(Data to process):
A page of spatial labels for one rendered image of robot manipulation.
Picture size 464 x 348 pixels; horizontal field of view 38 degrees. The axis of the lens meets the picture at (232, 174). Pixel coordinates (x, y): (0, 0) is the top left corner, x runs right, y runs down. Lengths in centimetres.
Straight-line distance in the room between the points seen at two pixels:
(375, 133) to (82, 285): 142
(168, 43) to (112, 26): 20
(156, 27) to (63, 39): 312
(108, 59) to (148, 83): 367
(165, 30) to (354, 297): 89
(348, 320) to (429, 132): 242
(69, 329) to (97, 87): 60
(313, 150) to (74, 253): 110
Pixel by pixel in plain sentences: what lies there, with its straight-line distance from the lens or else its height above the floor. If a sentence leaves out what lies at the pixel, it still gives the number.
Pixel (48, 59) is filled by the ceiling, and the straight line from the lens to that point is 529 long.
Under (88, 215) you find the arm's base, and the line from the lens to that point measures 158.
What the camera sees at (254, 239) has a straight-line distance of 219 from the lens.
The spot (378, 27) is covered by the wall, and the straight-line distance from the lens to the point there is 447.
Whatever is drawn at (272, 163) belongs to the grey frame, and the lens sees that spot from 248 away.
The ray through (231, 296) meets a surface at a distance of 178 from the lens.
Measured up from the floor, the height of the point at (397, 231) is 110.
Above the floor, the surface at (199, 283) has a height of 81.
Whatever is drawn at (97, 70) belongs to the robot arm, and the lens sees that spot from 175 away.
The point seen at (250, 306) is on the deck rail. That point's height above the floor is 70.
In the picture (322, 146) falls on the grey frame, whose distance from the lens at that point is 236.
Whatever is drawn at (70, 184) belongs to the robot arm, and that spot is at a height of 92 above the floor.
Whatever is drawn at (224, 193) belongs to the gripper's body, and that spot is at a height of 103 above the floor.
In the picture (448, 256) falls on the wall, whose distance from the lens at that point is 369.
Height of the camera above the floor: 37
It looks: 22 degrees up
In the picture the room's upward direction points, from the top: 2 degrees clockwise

(Exercise prompt): Out of the entries above, write out only the lines between the line holding "(69, 329) to (97, 87): 60" and the line holding "Pixel by pixel", inclusive, each exactly as given.

(Written answer):
(69, 329) to (97, 87): 60
(313, 150) to (74, 253): 110
Pixel by pixel in plain sentences: what lies there, with its straight-line distance from the lens or else its height above the floor. If a sentence leaves out what lies at the pixel, it still gives the number.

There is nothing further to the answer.